Каждый последующий шаг давался Марку с боем, причем нелегким. То, что его сверстникам доставалось без труда, казалось само собой разумеющимся, этот еврейский мальчик добывал в сражении. Но таким образом он закалялся. Он был крайне наблюдателен, ничто не ускользало от его взора, все могло пригодиться для выживания в мире, который, как он обнаружил, отвернулся от него. Окружающие просто жили, он же каждую минуту раздумывал, как вырваться из заколдованного и безжалостного круга, сдавливавшего грудь прессом зависимости от материального мира. Земное притяжение казалось ему слишком сильным и непомерно суровым. В истерзанной юношеской душе вызрело обостренное чувство свободы: Марк решил, что будет заниматься только тем, что наполнено воздухом свободы, дарит радостное ощущение бескрайности полей, необъятности космоса и безумное сколыхение полета. С детства он научился жить между небом и землей, и его отношение к семейной жизни стало проекцией этого воздушного мироощущения, оно же передалось и его избраннице. Вернее, непостижимым образом совпало с ее лирическим и почти всегда одиноким пониманием окружающего мира. В этом не так уж много странного, тут присутствует отражение общей для двоих покорности традициям, перенесенной в плоскость индивидуального, личного, сугубо интимного. Но для нее – покорности женской, абсолютной; для него же, слишком много думавшего и страдавшего, – покорности как способа оттолкнуться и начать новый, уже собственный поиск.
В то время, когда для окружающих мальчиков жизнь еще была веселой беззаботной игрой, в его чувствительном до болезненности воображении уже маячил вопрос жизни и смерти. Наконец он обрел рисование, начав с копирования и постижения искусства точных линий. Но не зря ведь он изумлял всех невероятной наблюдательностью – плодом долгих раздумий. В конце концов в семнадцать лет благодаря исключительно собственной настойчивости он оказался в мастерской Иегуды Пэна, дружившего с Ильей Репиным и отменно знавшим живопись как академическое ремесло. К искусству Шагалу еще надо было подобраться. Марк Шагал признавался позже, что прямолинейный путь изначально претил ему; скорее всего, к моменту серьезных занятий живописью разрыв между воображением и действительностью был уже слишком велик. Его необычный до странности вкус и его особое миропонимание долго созревали, и это важно учесть, так как именно эти глубокие, как старческие морщины, штрихи в портрете Шагала сыграли главную роль и в его становлении как художника, и в построении здания семейной жизни.
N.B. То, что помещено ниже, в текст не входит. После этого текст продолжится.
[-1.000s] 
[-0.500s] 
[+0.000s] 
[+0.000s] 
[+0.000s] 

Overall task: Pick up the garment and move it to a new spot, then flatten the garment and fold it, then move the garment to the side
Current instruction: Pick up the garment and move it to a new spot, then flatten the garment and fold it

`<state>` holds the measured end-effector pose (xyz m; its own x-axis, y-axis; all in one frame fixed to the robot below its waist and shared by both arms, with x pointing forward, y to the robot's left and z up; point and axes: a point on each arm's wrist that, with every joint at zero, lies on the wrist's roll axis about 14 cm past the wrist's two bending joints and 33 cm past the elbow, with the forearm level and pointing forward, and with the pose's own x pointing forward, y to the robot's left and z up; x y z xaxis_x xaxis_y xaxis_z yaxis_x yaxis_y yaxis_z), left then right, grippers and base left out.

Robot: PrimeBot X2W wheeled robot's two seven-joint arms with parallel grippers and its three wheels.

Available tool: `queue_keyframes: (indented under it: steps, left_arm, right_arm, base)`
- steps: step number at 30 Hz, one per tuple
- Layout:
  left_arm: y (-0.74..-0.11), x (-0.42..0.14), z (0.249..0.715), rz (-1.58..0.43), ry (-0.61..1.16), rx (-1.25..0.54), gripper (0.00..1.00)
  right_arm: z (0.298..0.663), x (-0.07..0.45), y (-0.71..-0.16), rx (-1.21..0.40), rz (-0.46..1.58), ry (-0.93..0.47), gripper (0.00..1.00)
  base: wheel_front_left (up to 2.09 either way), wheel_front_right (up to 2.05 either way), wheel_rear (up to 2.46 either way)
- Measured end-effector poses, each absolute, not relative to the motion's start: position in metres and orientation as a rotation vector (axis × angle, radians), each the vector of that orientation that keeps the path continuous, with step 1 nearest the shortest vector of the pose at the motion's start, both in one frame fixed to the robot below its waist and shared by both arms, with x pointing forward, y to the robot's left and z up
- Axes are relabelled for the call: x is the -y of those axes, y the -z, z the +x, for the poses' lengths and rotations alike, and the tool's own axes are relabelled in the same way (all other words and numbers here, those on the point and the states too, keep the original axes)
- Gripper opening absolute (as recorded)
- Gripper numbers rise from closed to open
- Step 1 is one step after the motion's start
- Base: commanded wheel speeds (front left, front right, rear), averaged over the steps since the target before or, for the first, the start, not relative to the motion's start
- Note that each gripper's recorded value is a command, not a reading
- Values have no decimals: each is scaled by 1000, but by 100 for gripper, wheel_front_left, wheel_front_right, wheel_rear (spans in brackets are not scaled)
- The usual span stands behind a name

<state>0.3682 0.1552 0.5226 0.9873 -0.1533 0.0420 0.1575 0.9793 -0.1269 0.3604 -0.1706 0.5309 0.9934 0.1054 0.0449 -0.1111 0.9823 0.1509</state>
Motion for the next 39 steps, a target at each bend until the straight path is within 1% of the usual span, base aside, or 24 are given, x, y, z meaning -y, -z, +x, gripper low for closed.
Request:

Он научился слушать собственный голос, звуки которого прорывались из глубин естества и нарастали, переходя в оглушительный, навязчивый гул, неумолимое требование двигаться дальше, чтобы «не зарасти мхом».
Двадцать семь рублей со снисходительной резкостью брошенные отцом под стол, чтобы он униженно собрал их (и так лучше осознал важность сделанного шага), стали кульминационной точкой взаимоотношений с семьей. Приняв этот первый и последний взнос отца в его становление, Марк окончательно оторвался от семьи, как оперившийся птенец, навсегда оставляющий свое гнездо. Но он взмыл над землей, ибо отсюда начинается его долгая и крепкая дружба с облаками, жизнь на небесах с редким посещением земной действительности. Бросив деньги под стол, как и прежде, когда давал на обучение, отец намеревался подчеркнуть свою значимость и уколоть сына-отщепенца, научившегося смотреть сквозь действительность куда-то вдаль. Марк простил это несчастному нереализованному родителю, еще больше укрепившись в мысли, что его путь будет совсем иным. Он ринулся в Петербург, намереваясь покорить могущественную столицу изящных искусств. Но земное притяжение неумолимо тянуло его в бездну принадлежности к бесхитростному и злому миру. Лишь свойственная еврейскому народу изворотливость и умение приспосабливаться позволили ему зацепиться в российской столице искусств. Сначала ученик в мастерской вывесок, зарабатывающий право на проживание в городе в качестве ремесленника, затем лакей в семье адвоката, наконец стипендиат в художественной школе Званцевой – тут двадцатилетний молодой человек демонстрировал удивительную целеустремленность, настойчивость и последовательность. Сзади стеной невидимых ощетинившихся копий его подпирала перспектива возврата в селедочную лавку, с тем чтобы таскать бочки, и погребения заживо в зловонных парах нищеты. Это навязчивое ощущение заставляло его бороться и искать другой путь, хотя часто его не жаловали там, куда он упорно пытался проникнуть.